/askkkdoc

Empower your documents to speak volumes! Our project seamlessly processes a variety of file formats

Primary LanguageTypeScript

AskkkDoc

Empower your documents to speak volumes! Our project seamlessly processes a variety of file formats - from PDFs and Word documents to images - extracting insightful information to answer your queries. Unlock the potential of your files and discover the answers you seek with ease.

Live site

Overview

This is a monorepo project containing the backend as well as the frontend, to make it simple. The backend services are implemented through NextJS' API directory.

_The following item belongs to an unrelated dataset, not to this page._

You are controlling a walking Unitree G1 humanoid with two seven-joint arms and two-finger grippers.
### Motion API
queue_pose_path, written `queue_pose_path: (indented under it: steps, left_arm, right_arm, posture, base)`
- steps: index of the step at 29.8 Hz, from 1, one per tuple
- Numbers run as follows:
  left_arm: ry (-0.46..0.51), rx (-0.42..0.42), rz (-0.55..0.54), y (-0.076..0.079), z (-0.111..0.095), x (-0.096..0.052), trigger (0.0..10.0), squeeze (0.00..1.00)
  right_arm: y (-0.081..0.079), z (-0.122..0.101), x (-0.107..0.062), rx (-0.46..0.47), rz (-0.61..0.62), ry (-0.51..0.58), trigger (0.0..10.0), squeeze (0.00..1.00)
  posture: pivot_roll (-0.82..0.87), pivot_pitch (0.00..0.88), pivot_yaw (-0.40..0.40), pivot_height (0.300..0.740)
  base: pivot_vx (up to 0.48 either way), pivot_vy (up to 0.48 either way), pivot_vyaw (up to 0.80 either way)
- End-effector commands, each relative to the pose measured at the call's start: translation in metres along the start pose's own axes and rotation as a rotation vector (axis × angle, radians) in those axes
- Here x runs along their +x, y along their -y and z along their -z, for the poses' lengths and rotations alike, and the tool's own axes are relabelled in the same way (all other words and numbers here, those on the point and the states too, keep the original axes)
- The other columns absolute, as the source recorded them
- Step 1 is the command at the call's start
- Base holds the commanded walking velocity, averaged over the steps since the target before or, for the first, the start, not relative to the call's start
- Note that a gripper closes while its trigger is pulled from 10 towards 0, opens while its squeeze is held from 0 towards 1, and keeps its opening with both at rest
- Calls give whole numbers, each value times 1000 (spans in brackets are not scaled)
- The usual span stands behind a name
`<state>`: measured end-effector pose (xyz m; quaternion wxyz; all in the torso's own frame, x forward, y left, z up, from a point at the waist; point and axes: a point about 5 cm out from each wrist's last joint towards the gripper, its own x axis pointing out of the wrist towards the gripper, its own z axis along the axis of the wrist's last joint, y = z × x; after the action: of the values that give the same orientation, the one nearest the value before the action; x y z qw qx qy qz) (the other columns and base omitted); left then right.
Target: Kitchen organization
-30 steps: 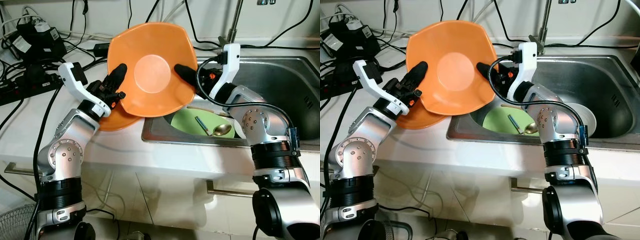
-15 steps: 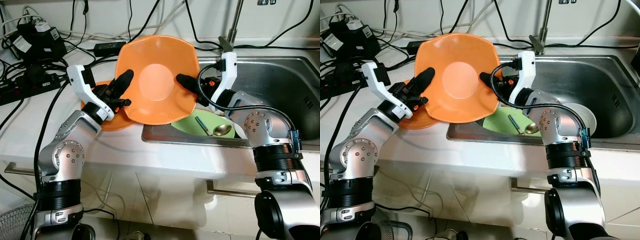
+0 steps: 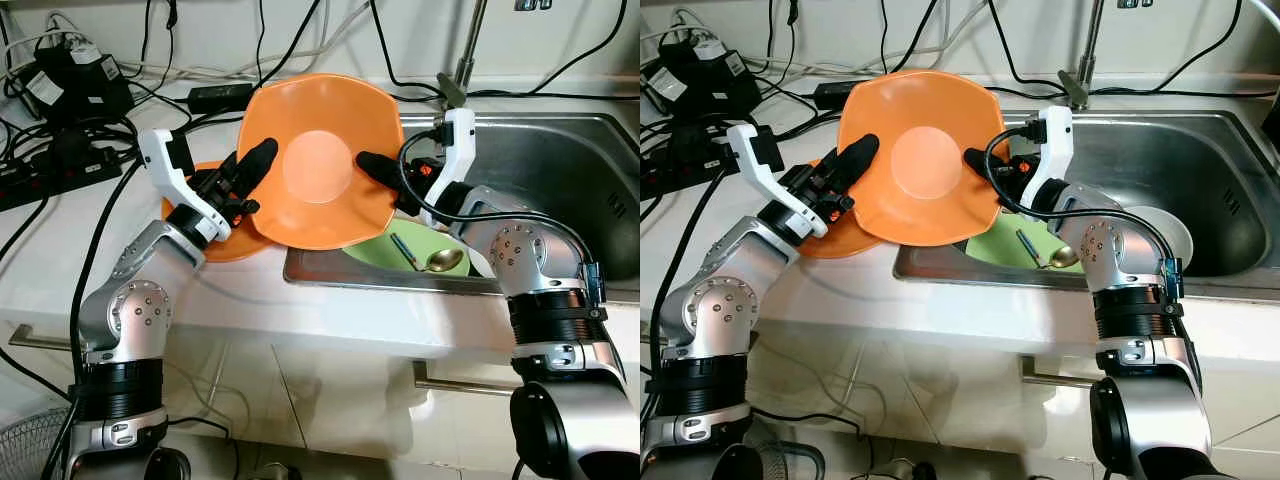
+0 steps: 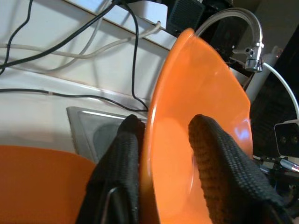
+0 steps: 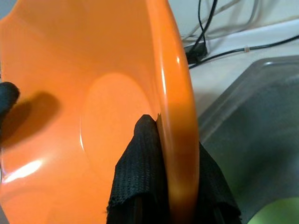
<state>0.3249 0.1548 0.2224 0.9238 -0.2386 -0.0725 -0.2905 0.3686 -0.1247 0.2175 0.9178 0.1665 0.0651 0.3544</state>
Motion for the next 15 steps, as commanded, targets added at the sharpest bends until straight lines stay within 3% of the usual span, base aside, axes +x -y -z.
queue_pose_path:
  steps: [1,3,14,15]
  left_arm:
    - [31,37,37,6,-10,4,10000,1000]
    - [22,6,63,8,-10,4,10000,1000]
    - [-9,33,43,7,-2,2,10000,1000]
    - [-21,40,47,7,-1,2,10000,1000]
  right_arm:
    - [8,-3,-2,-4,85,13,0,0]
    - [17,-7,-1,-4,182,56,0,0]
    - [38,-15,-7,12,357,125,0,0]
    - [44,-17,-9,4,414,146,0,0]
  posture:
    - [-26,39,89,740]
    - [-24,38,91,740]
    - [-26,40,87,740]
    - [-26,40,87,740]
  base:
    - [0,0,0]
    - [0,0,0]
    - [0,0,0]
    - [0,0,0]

Docker setup has also been implemented to get a local database running for local use. Each user gets 3 tokens for free. This means that only 3 documents are allowed per user. Feature to increase this limit has not been implemented yet due to some reasons.

Note: The live site will soon be taken down.

Technologies and Framework

  • NextJS (React)
  • TypeScript
  • TailwindCSS
  • Shadcn UI
  • React Dropzone
  • React Markdown
  • Next Auth
  • Prisma
  • MySQL (PlanetScale)
  • AWS SDK
  • OpenAI API
  • Pinecone
  • Vercel's AI
  • Langchain
  • Unstructured
  • MD5
  • Stream
  • Zod
  • T3 OSS (ENV-NextJS)
  • Docker (local database)

Installation

  1. Clone the repository:

    git clone https://github.com/JealousGx/askkkdoc.git
  2. Install dependencies:

    npm install
  3. Set the environment variables: Rename .env.example to .env and replace all the placeholders with the actual values.

  4. Get local database setup:

    Open Docker and run the following command:

    npm run setup-db

Usage

  1. Create and push the schema to the database:

    npx prisma db push
  2. Start the development server:

    npm run dev
  3. Access the application at http://localhost:3000.

Details

The backend services are implemented such that all the accepted file types (mentioned in /src/components/FileUpload.tsx) are processed and then uploaded. This project uses 3 types of databases:

  • AWS S3 to store the files uploaded.
  • Pinecone to upload the files in the vector form.
  • MySQL to upload the user related information.

The uploaded files are processed by Langchain dependency, UnstructuredLoader package to be more specific. This package internally uses Unstructured API to process the files, converts them into vector forms. After conversion, they are uploaded on pinecone index.